* [TASK INSTRUCTIONS] Could you print every record exactly as it stands?

'''

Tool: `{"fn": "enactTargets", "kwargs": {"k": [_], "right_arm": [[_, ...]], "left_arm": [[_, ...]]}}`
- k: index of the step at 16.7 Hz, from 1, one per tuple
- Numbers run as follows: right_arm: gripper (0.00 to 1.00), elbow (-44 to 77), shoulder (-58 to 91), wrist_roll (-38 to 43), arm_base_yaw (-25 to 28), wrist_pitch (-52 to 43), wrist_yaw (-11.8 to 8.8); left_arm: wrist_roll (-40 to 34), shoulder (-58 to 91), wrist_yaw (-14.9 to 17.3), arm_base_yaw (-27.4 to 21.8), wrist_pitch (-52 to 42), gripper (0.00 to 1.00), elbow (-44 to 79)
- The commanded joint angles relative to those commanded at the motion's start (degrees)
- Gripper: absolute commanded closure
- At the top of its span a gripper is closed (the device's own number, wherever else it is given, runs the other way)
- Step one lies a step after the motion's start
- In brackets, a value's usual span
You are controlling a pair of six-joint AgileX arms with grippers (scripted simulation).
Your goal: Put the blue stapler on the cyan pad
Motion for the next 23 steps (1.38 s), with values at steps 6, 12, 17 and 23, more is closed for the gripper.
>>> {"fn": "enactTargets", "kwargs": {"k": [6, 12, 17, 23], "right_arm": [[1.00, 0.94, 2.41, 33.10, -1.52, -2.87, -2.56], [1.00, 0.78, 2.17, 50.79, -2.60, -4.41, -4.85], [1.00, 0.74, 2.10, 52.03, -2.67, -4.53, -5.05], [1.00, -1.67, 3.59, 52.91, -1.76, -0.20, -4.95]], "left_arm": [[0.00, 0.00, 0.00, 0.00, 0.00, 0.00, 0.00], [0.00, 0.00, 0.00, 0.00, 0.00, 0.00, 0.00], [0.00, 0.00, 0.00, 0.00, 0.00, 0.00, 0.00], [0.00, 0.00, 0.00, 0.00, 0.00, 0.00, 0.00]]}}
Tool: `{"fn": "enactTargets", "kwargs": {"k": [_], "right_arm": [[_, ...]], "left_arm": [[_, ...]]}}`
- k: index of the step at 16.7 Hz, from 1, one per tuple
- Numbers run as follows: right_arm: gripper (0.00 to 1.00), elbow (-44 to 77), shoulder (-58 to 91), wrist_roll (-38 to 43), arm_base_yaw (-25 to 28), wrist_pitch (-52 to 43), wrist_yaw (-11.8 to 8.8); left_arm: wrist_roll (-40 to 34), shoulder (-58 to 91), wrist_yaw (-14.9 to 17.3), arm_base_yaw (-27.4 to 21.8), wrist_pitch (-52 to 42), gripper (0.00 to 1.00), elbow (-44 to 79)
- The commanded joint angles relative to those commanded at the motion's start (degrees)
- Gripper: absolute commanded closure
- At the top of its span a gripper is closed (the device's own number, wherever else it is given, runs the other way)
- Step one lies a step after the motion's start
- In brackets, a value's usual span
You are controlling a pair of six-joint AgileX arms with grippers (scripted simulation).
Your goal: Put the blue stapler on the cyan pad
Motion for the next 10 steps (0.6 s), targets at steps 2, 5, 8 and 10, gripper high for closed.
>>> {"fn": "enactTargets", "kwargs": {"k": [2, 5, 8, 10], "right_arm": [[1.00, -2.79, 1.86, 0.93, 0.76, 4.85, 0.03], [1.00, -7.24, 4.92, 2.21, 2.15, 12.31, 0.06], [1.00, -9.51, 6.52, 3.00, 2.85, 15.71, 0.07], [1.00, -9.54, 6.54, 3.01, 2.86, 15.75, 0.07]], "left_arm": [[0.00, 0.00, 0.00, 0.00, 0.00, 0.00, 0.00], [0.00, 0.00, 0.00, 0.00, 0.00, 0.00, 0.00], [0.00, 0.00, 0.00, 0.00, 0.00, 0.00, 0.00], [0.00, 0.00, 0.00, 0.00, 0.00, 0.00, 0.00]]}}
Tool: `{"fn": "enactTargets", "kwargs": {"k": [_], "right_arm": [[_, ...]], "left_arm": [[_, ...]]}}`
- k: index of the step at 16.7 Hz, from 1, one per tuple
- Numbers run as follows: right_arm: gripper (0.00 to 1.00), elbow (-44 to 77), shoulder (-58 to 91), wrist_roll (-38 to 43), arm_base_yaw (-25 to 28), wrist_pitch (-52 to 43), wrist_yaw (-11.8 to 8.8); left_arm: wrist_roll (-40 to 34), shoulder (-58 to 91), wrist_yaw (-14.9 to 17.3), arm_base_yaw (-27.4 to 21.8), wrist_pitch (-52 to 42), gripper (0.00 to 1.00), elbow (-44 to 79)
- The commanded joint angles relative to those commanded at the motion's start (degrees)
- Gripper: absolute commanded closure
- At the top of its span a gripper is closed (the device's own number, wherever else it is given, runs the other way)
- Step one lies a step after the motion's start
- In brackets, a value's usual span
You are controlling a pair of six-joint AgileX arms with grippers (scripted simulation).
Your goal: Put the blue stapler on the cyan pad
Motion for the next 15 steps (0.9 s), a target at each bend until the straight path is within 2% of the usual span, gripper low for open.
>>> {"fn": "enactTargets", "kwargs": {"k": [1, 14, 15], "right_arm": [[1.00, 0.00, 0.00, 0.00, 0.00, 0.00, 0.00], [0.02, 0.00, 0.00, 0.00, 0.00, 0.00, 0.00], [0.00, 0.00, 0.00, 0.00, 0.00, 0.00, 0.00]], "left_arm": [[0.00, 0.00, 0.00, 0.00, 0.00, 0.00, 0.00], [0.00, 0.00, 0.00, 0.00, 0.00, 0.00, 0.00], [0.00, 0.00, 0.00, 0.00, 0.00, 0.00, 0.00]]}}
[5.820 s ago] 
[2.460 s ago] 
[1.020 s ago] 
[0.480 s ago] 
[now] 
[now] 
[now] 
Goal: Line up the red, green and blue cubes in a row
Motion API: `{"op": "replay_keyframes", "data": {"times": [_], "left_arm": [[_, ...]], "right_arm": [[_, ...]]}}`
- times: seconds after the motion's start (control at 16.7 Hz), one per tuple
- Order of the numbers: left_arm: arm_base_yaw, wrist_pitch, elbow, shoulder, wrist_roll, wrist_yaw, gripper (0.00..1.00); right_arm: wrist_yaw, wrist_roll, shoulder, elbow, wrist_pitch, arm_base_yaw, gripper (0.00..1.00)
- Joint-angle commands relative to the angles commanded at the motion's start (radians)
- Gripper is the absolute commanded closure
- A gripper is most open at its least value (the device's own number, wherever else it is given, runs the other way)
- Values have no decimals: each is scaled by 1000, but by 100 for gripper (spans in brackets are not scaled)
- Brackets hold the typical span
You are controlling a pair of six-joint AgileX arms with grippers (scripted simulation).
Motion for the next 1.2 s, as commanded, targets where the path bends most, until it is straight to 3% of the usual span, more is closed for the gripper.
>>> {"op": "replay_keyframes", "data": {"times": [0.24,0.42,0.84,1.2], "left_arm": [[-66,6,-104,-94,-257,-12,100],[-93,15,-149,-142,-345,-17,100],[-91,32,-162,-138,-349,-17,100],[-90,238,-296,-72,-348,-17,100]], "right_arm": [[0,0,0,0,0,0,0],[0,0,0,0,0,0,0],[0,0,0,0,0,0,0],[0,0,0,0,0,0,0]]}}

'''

* [ANSWER TO THIS TASK]
Tool: `{"fn": "enactTargets", "kwargs": {"k": [_], "right_arm": [[_, ...]], "left_arm": [[_, ...]]}}`
- k: index of the step at 16.7 Hz, from 1, one per tuple
- Numbers run as follows: right_arm: gripper (0.00 to 1.00), elbow (-44 to 77), shoulder (-58 to 91), wrist_roll (-38 to 43), arm_base_yaw (-25 to 28), wrist_pitch (-52 to 43), wrist_yaw (-11.8 to 8.8); left_arm: wrist_roll (-40 to 34), shoulder (-58 to 91), wrist_yaw (-14.9 to 17.3), arm_base_yaw (-27.4 to 21.8), wrist_pitch (-52 to 42), gripper (0.00 to 1.00), elbow (-44 to 79)
- The commanded joint angles relative to those commanded at the motion's start (degrees)
- Gripper: absolute commanded closure
- At the top of its span a gripper is closed (the device's own number, wherever else it is given, runs the other way)
- Step one lies a step after the motion's start
- In brackets, a value's usual span
You are controlling a pair of six-joint AgileX arms with grippers (scripted simulation).
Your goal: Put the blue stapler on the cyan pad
Motion for the next 23 steps (1.38 s), with values at steps 6, 12, 17 and 23, more is closed for the gripper.
>>> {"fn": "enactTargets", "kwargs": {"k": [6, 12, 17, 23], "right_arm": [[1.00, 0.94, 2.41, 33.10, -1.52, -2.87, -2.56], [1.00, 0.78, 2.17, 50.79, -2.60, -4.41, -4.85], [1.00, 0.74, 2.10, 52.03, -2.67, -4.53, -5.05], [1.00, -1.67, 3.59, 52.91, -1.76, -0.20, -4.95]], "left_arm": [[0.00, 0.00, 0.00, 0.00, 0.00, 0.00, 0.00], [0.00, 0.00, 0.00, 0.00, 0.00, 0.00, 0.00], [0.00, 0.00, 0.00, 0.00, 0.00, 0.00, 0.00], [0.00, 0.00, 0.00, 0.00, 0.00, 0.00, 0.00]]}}
Tool: `{"fn": "enactTargets", "kwargs": {"k": [_], "right_arm": [[_, ...]], "left_arm": [[_, ...]]}}`
- k: index of the step at 16.7 Hz, from 1, one per tuple
- Numbers run as follows: right_arm: gripper (0.00 to 1.00), elbow (-44 to 77), shoulder (-58 to 91), wrist_roll (-38 to 43), arm_base_yaw (-25 to 28), wrist_pitch (-52 to 43), wrist_yaw (-11.8 to 8.8); left_arm: wrist_roll (-40 to 34), shoulder (-58 to 91), wrist_yaw (-14.9 to 17.3), arm_base_yaw (-27.4 to 21.8), wrist_pitch (-52 to 42), gripper (0.00 to 1.00), elbow (-44 to 79)
- The commanded joint angles relative to those commanded at the motion's start (degrees)
- Gripper: absolute commanded closure
- At the top of its span a gripper is closed (the device's own number, wherever else it is given, runs the other way)
- Step one lies a step after the motion's start
- In brackets, a value's usual span
You are controlling a pair of six-joint AgileX arms with grippers (scripted simulation).
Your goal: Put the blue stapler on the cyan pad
Motion for the next 10 steps (0.6 s), targets at steps 2, 5, 8 and 10, gripper high for closed.
>>> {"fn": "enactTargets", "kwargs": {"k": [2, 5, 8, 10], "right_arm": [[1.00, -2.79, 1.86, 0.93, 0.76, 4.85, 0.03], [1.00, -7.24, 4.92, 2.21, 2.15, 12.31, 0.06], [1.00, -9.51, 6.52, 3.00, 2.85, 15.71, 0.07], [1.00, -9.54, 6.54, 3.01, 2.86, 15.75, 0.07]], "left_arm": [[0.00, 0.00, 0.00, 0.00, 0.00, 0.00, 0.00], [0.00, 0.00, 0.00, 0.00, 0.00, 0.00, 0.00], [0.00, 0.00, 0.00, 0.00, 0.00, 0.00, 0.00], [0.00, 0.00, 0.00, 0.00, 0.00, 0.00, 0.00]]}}
Tool: `{"fn": "enactTargets", "kwargs": {"k": [_], "right_arm": [[_, ...]], "left_arm": [[_, ...]]}}`
- k: index of the step at 16.7 Hz, from 1, one per tuple
- Numbers run as follows: right_arm: gripper (0.00 to 1.00), elbow (-44 to 77), shoulder (-58 to 91), wrist_roll (-38 to 43), arm_base_yaw (-25 to 28), wrist_pitch (-52 to 43), wrist_yaw (-11.8 to 8.8); left_arm: wrist_roll (-40 to 34), shoulder (-58 to 91), wrist_yaw (-14.9 to 17.3), arm_base_yaw (-27.4 to 21.8), wrist_pitch (-52 to 42), gripper (0.00 to 1.00), elbow (-44 to 79)
- The commanded joint angles relative to those commanded at the motion's start (degrees)
- Gripper: absolute commanded closure
- At the top of its span a gripper is closed (the device's own number, wherever else it is given, runs the other way)
- Step one lies a step after the motion's start
- In brackets, a value's usual span
You are controlling a pair of six-joint AgileX arms with grippers (scripted simulation).
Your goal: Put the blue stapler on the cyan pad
Motion for the next 15 steps (0.9 s), a target at each bend until the straight path is within 2% of the usual span, gripper low for open.
>>> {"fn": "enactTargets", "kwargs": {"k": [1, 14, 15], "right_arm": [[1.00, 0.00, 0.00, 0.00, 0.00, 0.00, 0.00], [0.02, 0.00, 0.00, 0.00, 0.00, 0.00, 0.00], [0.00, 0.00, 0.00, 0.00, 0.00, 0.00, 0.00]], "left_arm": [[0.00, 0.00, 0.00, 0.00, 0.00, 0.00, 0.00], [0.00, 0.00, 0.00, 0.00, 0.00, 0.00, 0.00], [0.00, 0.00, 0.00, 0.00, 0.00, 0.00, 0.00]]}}
[5.820 s ago] 
[2.460 s ago] 
[1.020 s ago] 
[0.480 s ago] 
[now] 
[now] 
[now] 
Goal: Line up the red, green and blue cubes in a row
Motion API: `{"op": "replay_keyframes", "data": {"times": [_], "left_arm": [[_, ...]], "right_arm": [[_, ...]]}}`
- times: seconds after the motion's start (control at 16.7 Hz), one per tuple
- Order of the numbers: left_arm: arm_base_yaw, wrist_pitch, elbow, shoulder, wrist_roll, wrist_yaw, gripper (0.00..1.00); right_arm: wrist_yaw, wrist_roll, shoulder, elbow, wrist_pitch, arm_base_yaw, gripper (0.00..1.00)
- Joint-angle commands relative to the angles commanded at the motion's start (radians)
- Gripper is the absolute commanded closure
- A gripper is most open at its least value (the device's own number, wherever else it is given, runs the other way)
- Values have no decimals: each is scaled by 1000, but by 100 for gripper (spans in brackets are not scaled)
- Brackets hold the typical span
You are controlling a pair of six-joint AgileX arms with grippers (scripted simulation).
Motion for the next 1.2 s, as commanded, targets where the path bends most, until it is straight to 3% of the usual span, more is closed for the gripper.
>>> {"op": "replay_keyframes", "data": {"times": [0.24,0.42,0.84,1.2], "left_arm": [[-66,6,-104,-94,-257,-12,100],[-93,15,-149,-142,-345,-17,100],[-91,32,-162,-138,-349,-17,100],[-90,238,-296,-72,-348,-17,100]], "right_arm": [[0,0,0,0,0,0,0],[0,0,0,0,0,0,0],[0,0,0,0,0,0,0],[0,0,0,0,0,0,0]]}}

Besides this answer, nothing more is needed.